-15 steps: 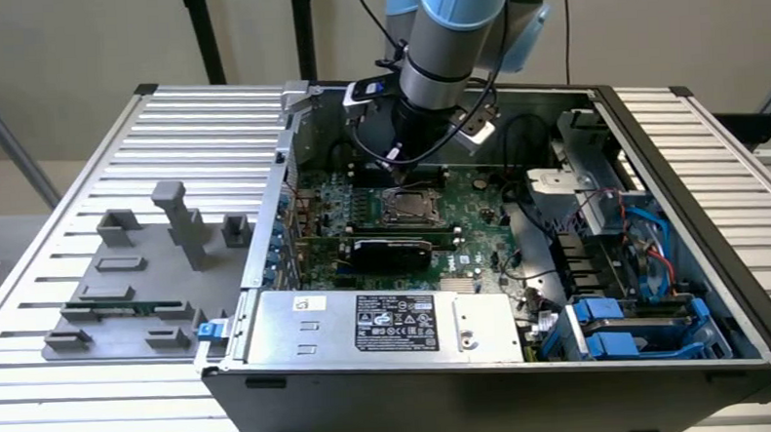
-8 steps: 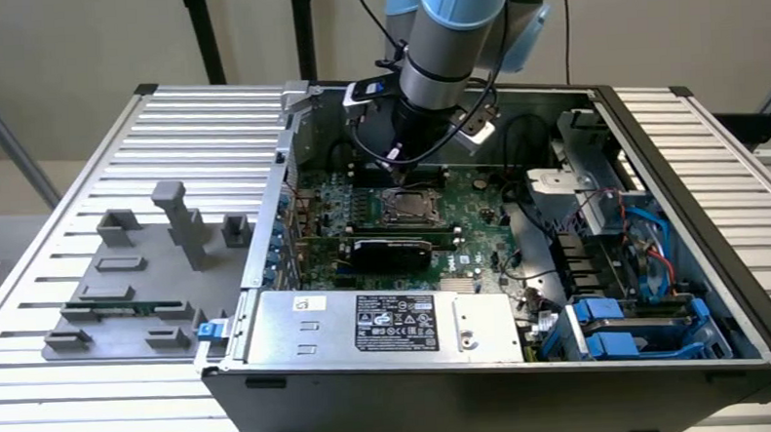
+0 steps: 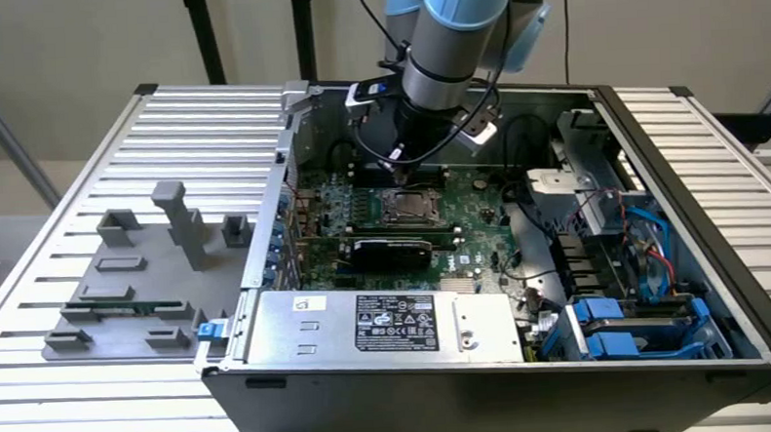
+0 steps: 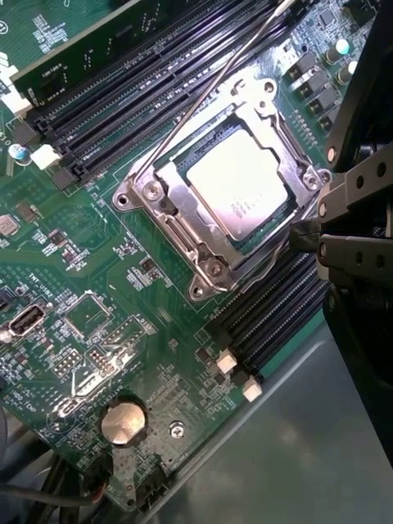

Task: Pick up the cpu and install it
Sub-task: 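Install the first cpu locking lever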

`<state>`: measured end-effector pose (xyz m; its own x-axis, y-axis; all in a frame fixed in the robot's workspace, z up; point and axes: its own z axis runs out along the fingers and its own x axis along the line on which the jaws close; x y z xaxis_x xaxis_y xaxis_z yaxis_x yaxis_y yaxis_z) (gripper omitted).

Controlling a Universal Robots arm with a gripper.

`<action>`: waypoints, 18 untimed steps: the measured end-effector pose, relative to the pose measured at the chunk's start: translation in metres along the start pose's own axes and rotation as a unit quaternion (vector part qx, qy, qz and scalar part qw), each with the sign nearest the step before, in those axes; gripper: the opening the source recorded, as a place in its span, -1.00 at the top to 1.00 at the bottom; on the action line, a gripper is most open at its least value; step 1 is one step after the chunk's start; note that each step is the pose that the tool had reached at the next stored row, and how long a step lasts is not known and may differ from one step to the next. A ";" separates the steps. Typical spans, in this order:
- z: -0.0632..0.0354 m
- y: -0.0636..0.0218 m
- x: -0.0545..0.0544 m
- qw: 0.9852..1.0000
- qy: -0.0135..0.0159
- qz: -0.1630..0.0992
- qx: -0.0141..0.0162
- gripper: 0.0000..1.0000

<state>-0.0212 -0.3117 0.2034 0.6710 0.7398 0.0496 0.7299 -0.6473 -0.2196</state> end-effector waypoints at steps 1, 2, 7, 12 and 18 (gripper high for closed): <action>0.0000 0.0005 0.000 1.000 0.000 0.001 0.000 0.79; -0.0001 0.0011 0.001 1.000 0.000 0.001 0.000 0.79; -0.0004 0.0042 0.004 1.000 0.000 0.003 0.000 0.79; -0.0007 0.0075 0.007 1.000 0.001 0.004 0.000 0.79; -0.0007 0.0066 0.006 1.000 0.001 0.004 -0.001 0.79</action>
<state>-0.0123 -0.3117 0.2029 0.6773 0.7340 0.0489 0.7243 -0.6538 -0.2190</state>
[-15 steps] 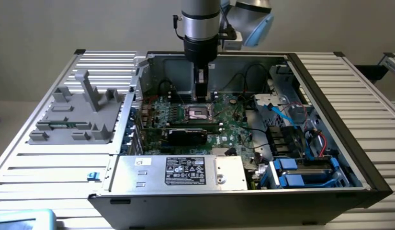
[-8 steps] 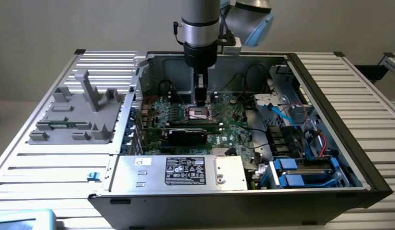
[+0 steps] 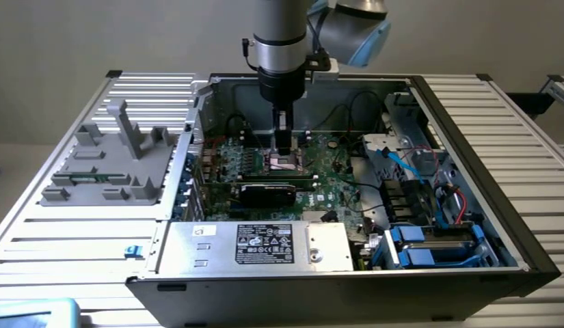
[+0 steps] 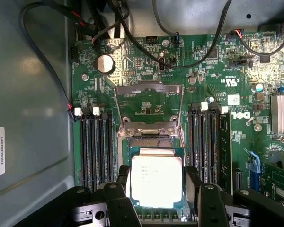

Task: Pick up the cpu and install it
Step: 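Place the cpu into insertion slot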

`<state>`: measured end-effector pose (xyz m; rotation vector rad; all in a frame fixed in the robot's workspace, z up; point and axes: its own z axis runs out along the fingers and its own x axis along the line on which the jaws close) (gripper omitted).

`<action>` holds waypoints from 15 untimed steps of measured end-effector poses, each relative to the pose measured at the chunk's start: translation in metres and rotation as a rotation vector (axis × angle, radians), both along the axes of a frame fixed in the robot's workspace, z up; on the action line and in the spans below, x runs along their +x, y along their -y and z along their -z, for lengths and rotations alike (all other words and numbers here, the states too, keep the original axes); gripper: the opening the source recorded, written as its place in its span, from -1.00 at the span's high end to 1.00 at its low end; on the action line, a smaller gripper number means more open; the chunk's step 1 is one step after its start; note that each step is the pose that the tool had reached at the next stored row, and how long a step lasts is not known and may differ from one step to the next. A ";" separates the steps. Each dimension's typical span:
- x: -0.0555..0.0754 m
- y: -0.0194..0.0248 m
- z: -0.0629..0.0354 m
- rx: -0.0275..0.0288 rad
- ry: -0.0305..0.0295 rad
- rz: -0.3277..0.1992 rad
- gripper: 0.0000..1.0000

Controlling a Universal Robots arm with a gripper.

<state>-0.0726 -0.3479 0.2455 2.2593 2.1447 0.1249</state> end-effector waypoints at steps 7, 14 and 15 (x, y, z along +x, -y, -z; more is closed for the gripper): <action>-0.001 0.0000 0.0066 0.0005 0.0115 -0.015 -0.08; -0.002 0.0000 0.0081 0.0005 0.0114 -0.041 -0.08; -0.002 0.0000 0.0081 0.0005 0.0114 -0.041 -0.08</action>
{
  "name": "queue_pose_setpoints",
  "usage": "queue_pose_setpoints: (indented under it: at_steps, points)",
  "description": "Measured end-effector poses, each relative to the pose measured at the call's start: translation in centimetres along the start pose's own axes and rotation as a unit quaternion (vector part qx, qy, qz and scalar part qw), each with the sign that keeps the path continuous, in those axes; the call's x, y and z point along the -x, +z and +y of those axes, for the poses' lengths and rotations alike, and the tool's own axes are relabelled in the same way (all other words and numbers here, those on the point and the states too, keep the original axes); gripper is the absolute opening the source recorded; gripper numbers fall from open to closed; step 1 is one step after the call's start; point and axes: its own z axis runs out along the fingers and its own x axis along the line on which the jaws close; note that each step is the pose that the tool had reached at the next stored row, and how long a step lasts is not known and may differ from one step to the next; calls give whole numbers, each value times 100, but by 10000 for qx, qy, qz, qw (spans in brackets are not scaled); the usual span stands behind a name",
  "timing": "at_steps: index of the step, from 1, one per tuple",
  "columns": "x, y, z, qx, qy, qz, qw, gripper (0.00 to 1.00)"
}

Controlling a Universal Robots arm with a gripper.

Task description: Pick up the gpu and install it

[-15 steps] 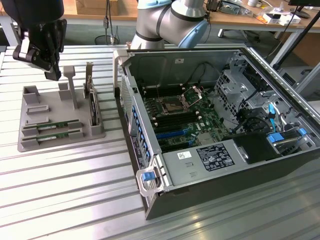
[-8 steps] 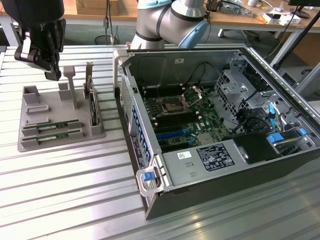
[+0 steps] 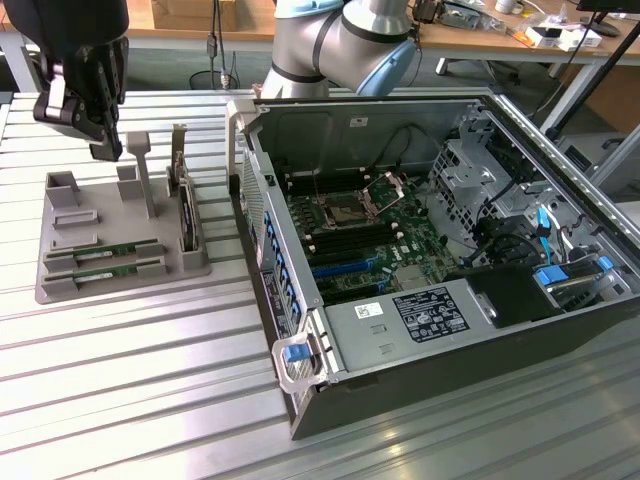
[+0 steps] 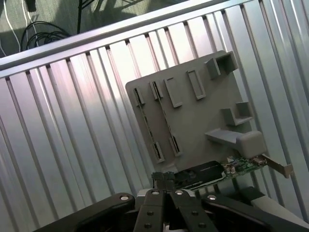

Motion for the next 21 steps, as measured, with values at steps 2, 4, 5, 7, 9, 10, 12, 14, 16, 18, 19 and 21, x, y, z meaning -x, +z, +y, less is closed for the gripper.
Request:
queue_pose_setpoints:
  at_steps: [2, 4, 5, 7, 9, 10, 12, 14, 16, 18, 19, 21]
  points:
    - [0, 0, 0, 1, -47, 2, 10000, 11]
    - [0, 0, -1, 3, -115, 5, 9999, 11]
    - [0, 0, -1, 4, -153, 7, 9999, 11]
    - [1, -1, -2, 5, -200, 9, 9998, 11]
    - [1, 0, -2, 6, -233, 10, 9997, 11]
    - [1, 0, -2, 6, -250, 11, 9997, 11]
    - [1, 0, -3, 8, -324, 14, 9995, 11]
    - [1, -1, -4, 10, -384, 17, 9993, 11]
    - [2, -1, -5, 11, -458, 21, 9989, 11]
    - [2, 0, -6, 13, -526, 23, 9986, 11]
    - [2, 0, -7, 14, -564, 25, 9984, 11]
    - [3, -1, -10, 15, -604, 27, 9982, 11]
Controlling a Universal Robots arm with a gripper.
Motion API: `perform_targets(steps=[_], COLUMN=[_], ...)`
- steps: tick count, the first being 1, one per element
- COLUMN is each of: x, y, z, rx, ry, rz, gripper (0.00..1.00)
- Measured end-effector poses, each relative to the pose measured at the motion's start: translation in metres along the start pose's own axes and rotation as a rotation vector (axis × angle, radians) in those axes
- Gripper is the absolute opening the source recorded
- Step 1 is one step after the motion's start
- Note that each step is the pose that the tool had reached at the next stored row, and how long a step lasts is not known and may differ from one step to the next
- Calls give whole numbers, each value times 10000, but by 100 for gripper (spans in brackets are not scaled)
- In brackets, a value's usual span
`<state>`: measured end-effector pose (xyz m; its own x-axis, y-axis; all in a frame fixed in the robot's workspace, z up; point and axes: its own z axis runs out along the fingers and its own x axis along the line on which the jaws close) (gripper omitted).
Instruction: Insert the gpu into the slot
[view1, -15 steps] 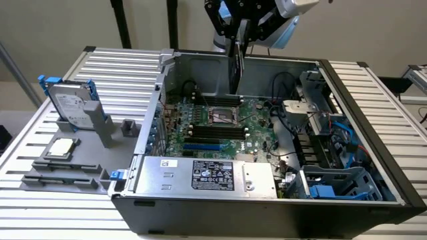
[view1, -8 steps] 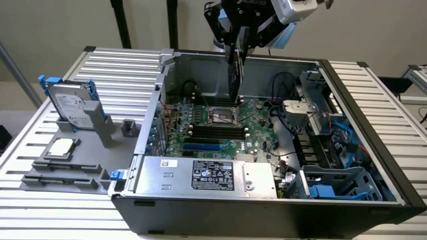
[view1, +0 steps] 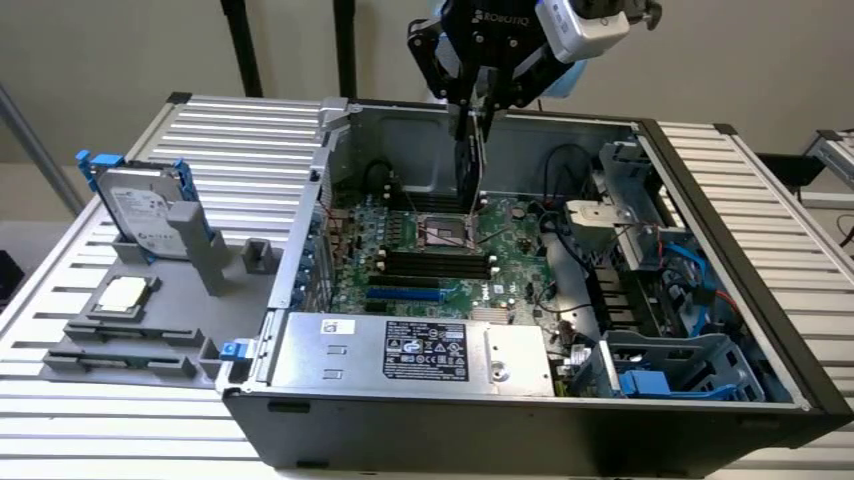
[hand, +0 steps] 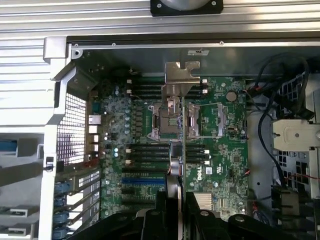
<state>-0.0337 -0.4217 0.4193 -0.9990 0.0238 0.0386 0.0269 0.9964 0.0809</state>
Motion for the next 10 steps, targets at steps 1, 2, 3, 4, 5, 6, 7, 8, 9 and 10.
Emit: perform_targets(steps=[1,2,3,4,5,6,7,8,9,10], x=[0,0,-1,-1,-1,-2,-2,-2,-1,-1], y=[-1,-2,-2,-3,-3,-3,-4,-4,-4,-4], z=[9,16,24,31,35,36,36,36,36,35], rx=[47,100,156,218,281,310,312,313,313,315], ry=[-1,-3,-5,-6,-9,-10,-10,-10,-10,-10], rz=[2,4,6,8,10,10,10,9,10,11], gripper=[26,26,26,26,26,26,26,26,26,26])
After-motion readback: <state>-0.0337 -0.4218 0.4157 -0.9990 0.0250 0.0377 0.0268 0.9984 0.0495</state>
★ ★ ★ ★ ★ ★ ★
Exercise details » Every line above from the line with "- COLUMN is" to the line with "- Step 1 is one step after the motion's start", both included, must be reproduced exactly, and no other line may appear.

Response area »
- COLUMN is each of: x, y, z, rx, ry, rz, gripper (0.00..1.00)
- Measured end-effector poses, each relative to the pose measured at the motion's start: translation in metres along the start pose's own axes and rotation as a rotation vector (axis × angle, radians) in those axes
- Gripper is the absolute opening the source recorded
- Step 1 is one step after the motion's start

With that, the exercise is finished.